INSTRUCTIONS FOR THE TASK -
Because the material must match the original, reproduce every line of it exactly.

---------------

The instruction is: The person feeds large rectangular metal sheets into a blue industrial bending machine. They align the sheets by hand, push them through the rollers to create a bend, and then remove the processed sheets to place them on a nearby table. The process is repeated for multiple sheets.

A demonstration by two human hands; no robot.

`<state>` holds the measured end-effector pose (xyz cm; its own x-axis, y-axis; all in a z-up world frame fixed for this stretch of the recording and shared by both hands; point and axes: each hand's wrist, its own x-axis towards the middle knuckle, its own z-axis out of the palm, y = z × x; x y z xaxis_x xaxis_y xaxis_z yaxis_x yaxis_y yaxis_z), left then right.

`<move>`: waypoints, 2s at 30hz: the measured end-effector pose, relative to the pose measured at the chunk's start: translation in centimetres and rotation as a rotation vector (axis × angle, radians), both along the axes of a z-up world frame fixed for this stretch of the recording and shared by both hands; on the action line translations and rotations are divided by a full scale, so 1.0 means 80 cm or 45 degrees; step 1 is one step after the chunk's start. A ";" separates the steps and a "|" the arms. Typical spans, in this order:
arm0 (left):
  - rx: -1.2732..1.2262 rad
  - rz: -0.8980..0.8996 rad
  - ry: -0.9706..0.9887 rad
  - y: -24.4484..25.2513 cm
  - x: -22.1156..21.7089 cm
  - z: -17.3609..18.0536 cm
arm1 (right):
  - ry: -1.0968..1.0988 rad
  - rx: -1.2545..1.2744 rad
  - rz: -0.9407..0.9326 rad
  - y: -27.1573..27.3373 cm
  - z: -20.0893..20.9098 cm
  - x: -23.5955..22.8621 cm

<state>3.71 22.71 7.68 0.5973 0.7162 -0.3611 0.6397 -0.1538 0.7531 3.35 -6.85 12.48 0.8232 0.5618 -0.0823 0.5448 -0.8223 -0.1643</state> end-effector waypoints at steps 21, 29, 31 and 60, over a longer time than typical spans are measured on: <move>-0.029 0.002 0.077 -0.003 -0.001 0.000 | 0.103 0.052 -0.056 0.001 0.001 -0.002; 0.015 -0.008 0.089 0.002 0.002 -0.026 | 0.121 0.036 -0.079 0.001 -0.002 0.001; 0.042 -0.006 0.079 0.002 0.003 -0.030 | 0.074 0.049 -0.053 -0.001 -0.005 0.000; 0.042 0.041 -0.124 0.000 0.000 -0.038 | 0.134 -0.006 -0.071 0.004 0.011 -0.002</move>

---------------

ANSWER TO THIS PROBLEM -
The instruction is: The person feeds large rectangular metal sheets into a blue industrial bending machine. They align the sheets by hand, push them through the rollers to create a bend, and then remove the processed sheets to place them on a nearby table. The process is repeated for multiple sheets.

A demonstration by two human hands; no robot.

`<state>` holds the measured end-effector pose (xyz cm; its own x-axis, y-axis; all in a z-up world frame fixed for this stretch of the recording and shared by both hands; point and axes: each hand's wrist, its own x-axis towards the middle knuckle, its own z-axis out of the palm, y = z × x; x y z xaxis_x xaxis_y xaxis_z yaxis_x yaxis_y yaxis_z), left then right.

`<move>`: waypoints, 2s at 30hz: the measured end-effector pose, relative to the pose measured at the chunk's start: translation in centimetres and rotation as a rotation vector (axis × angle, radians), both along the axes of a z-up world frame fixed for this stretch of the recording and shared by both hands; on the action line translations and rotations are divided by a full scale, so 1.0 means 80 cm or 45 degrees; step 1 is one step after the chunk's start. A ";" separates the steps and a "|" the arms. Typical spans, in this order:
arm0 (left):
  - rx: -1.2732..1.2262 rad
  - rz: -0.8980..0.8996 rad
  - ry: -0.9706..0.9887 rad
  - y: -24.4484..25.2513 cm
  - x: -22.1156..21.7089 cm
  - z: -17.3609..18.0536 cm
arm1 (right):
  - ry: -1.0968..1.0988 rad
  - rx: -1.2545..1.2744 rad
  - rz: -0.9407..0.9326 rad
  - y: -27.1573..27.3373 cm
  - z: -20.0893..20.9098 cm
  - x: -23.5955..22.8621 cm

<state>3.71 22.71 7.68 0.5973 0.7162 -0.3611 0.6397 -0.1538 0.7531 3.35 -6.85 12.48 0.8232 0.5618 -0.0823 0.5448 -0.8223 -0.1643</state> end-effector waypoints at steps 21, 29, 31 and 60, over a longer time than typical spans are measured on: <move>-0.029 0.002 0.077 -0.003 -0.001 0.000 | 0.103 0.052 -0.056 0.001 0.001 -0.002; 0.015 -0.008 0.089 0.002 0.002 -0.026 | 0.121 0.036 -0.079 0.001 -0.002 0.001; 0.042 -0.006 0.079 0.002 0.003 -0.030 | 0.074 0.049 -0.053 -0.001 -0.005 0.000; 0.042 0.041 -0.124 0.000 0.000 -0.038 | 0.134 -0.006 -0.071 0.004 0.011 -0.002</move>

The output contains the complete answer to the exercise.